注:プロトコルは、ラットの数と単離された好中球の所望の数に応じて変更できます。この方法を新しい実験環境で初めて使用したときに、3匹のラットから許容可能な量の骨が得られます。すべての手順は、無菌条件下で実行する必要があります。骨髄からの好中球の単離は、細胞の損傷と生存率の損失を最小限に抑えるために、できるだけ早く実行する必要があります。.
- 2 ステップ方式の場合は、次の追加手順を実行します。
2. ラットNETの獲得
- 0.5 x 10 8-1 x 108 単離好中球を 4 mL RPMI 培地(10% ウシ胎児血清 (FBS) および 1% ペニシリン-ストレプトマイシンを添加) に無菌の 10 cm シャーレに再懸濁します。
- 好中球懸濁液に500 nM PMA( 材料表を参照)を添加して、NETosisを誘導します。37°C、5%CO2で3時間インキュベートします。

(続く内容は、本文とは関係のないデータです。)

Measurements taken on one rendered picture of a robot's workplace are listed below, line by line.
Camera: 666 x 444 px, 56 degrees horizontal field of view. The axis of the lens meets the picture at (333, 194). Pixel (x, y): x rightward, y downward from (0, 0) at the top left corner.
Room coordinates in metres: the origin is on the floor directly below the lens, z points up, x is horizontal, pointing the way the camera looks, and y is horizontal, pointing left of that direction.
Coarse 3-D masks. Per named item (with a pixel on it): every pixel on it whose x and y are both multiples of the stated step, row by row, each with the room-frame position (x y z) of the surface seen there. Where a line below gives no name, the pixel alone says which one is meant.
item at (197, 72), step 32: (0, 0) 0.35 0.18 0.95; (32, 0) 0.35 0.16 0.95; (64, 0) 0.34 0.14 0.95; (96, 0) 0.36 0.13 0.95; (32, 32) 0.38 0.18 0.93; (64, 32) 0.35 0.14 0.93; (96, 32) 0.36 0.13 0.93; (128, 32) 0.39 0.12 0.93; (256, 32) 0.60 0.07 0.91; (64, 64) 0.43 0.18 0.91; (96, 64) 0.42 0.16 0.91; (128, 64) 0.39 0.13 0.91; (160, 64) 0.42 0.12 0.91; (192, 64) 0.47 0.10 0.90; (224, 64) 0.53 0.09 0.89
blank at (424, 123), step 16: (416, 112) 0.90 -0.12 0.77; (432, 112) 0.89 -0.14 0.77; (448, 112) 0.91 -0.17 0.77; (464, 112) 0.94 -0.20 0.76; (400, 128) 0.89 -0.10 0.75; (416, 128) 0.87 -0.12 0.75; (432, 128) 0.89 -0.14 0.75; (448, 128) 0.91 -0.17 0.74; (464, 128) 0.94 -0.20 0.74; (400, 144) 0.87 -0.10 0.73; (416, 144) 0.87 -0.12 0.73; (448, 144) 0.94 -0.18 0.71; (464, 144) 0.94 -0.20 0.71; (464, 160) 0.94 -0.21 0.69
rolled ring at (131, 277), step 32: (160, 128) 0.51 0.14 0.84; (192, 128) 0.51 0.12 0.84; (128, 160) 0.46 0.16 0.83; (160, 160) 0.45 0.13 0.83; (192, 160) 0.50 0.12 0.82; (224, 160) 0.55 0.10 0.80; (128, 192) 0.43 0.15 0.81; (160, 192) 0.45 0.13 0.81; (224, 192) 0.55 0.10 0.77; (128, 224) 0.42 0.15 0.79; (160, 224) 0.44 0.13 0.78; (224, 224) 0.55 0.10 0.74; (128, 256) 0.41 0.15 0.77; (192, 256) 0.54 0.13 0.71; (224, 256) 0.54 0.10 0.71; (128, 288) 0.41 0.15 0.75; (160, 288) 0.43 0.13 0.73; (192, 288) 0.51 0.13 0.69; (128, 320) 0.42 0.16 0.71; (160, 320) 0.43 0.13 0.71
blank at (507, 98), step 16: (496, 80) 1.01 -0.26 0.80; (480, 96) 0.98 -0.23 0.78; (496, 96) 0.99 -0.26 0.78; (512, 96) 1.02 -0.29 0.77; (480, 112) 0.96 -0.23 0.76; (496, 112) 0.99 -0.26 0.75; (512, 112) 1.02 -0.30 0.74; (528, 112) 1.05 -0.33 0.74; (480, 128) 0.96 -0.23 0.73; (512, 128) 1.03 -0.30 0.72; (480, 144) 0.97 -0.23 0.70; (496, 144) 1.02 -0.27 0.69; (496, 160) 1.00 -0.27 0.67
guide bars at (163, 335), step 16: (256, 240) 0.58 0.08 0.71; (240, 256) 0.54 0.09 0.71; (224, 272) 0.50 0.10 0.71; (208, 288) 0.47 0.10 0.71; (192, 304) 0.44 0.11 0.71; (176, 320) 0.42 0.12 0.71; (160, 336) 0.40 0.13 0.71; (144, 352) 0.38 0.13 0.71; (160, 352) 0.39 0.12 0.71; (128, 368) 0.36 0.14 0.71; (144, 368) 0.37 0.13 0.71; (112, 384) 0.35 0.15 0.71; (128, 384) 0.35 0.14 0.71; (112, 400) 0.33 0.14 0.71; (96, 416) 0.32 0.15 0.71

- ネガティブコントロールでは、DNase I(10 U/mL)を好中球懸濁液に添加して、分泌されたNETを分解します。
- NETを収穫するには、培地を取り除き、ペトリ皿に付着したNETをHBSSで静かに洗浄します。次に、各プレートに 4 mL の新鮮な培地で強力にフラッシングして、プレートから NET を剥がします。
- 洗浄剤とピペットを頻繁に回収して、NETを完全に再懸濁してください。
- 懸濁液を300 × g で20°Cで10分間遠心分離し、浮遊細胞を除去します。
- NETを含む懸濁液を滅菌チューブに移し、-20°Cで保存し、2週間以内にさらに使用してください。
注意: NETは劣化に敏感であるため、最良の結果を得るには、収穫したばかりの材料を使用することをお勧めします。
3. NETsの存在の検証
- 4%パラホルムアルデヒドで15分間、NET(ステップ2.7で)で30分から1時間カバーガラスに細胞(ステップ2.4から)を固定します。
- パラフィンフィルムで覆われた試験管スタンドのPBS/PBST液滴にカバーガラスを反転させ、洗浄プロセスを5分間ずつ3回繰り返します。
- 細胞を0.5% Triton-X-100で室温で10分間透過処理し、PBS/PBSTでそれぞれ1分間3回洗浄します。細胞を10%正常ロバ血清( 材料表参照)で室温で1時間密封します。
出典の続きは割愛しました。